* What you are asked to do *
Both the line below containing "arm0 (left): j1" and the line containing "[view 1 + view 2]", along with every line between them, should be repeated exactly; no other line belongs in the answer.

[Data block Boundary: Start]

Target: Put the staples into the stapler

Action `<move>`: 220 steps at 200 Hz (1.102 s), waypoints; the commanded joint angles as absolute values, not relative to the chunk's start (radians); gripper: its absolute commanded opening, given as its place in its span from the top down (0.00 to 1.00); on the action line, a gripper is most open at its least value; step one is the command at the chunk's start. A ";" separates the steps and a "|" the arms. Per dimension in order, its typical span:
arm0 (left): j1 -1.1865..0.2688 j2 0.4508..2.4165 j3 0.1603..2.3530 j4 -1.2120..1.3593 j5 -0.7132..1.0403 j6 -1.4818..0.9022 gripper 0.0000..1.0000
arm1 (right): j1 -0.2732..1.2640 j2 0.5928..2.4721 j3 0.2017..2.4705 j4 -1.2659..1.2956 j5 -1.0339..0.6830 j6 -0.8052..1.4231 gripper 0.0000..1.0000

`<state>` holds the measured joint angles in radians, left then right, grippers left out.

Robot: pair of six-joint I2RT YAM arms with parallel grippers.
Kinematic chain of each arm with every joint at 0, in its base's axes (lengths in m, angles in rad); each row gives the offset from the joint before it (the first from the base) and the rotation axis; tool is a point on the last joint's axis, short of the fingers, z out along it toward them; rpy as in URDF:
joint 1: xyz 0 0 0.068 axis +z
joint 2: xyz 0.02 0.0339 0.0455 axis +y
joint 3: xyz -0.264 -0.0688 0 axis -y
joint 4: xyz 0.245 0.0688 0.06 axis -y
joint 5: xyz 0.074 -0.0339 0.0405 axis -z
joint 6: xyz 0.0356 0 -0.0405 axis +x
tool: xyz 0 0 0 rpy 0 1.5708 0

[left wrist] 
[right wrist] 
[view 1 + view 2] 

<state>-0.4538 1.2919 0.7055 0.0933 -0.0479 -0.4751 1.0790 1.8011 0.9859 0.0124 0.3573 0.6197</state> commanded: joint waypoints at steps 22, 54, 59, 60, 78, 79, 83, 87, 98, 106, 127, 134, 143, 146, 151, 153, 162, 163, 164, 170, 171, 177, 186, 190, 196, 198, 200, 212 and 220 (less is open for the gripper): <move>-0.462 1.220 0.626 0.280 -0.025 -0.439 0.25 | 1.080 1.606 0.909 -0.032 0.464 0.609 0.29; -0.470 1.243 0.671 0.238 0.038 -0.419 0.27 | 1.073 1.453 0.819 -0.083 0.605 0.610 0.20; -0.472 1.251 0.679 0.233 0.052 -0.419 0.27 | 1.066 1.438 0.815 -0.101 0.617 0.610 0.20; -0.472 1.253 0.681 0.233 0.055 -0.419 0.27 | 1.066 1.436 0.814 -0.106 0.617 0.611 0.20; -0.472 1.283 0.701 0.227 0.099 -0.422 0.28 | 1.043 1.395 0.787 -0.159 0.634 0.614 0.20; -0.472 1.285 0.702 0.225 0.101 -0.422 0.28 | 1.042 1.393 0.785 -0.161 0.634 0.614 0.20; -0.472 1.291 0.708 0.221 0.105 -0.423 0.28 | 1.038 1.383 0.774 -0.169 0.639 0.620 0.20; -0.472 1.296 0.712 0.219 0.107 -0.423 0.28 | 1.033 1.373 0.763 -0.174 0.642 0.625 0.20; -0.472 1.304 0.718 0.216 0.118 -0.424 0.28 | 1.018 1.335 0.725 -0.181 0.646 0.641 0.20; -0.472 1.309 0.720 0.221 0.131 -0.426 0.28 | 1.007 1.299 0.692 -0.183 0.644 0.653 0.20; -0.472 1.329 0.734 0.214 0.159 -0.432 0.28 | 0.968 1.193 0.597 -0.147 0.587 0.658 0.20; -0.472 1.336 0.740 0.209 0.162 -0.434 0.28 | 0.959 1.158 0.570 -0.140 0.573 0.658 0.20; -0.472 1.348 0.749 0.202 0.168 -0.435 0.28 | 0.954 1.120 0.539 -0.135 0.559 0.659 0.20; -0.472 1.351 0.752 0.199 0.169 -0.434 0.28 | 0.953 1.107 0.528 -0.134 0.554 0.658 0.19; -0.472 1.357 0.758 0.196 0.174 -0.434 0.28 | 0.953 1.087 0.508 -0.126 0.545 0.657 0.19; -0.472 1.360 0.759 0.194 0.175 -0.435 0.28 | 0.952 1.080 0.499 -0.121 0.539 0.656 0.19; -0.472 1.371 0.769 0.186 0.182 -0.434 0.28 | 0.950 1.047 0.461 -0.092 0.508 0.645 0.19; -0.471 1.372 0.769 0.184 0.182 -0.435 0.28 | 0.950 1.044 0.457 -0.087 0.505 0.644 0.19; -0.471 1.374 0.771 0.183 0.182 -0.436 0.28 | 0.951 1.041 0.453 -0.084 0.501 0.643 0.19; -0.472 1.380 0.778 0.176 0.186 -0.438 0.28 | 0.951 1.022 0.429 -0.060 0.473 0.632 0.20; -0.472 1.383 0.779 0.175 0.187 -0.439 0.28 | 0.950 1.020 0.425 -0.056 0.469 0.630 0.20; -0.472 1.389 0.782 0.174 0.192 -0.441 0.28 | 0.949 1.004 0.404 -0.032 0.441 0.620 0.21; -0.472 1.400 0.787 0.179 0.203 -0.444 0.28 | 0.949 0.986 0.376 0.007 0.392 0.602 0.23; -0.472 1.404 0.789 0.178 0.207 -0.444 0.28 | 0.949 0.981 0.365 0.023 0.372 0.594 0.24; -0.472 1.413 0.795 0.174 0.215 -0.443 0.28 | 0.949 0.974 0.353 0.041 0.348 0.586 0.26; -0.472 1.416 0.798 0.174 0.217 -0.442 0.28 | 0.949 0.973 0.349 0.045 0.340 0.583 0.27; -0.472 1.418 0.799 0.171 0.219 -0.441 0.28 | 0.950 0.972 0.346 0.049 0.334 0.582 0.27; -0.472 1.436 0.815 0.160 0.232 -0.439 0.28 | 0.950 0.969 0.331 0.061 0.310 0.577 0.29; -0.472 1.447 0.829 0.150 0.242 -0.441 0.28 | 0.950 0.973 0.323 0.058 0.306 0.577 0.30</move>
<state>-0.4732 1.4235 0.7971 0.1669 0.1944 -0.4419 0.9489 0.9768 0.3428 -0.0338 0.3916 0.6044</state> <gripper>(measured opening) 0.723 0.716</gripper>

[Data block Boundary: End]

* Exercise result *
arm0 (left): j1 -1.1865..0.2688 j2 0.4508..2.4165 j3 0.1603..2.3530 j4 -1.2120..1.3593 j5 -0.7132..1.0403 j6 -1.4818..0.9022 gripper 0.0000..1.0000
arm1 (right): j1 -0.2732..1.2640 j2 0.5928..2.4721 j3 0.2017..2.4705 j4 -1.2659..1.2956 j5 -1.0339..0.6830 j6 -0.8052..1.4231 gripper 0.0000..1.0000

`<state>` holds the measured joint angles in radians, left then right, grippers left out.

Robot: pair of six-joint I2RT YAM arms with parallel grippers.
Kinematic chain of each arm with every joint at 0, in its base's axes (lengths in m, angles in rad); each row gives the offset from the joint before it (the first from the base) and the rotation axis; tool is a point on the last joint's axis, short of the fingers, z out along it toward them; rpy as in URDF:
joint 1: xyz 0 0 0.068 axis +z
joint 2: xyz 0.02 0.0339 0.0455 axis +y
joint 3: xyz -0.264 -0.0688 0 axis -y
joint 4: xyz 0.245 0.0688 0.06 axis -y
joint 5: xyz 0.074 -0.0339 0.0405 axis -z
joint 6: xyz 0.0356 0 -0.0405 axis +x
tool: xyz 0 0 0 rpy 0 1.5708 0

[left wrist] 
[right wrist] 
[view 1 + view 2] 

The response to the exercise is now complete.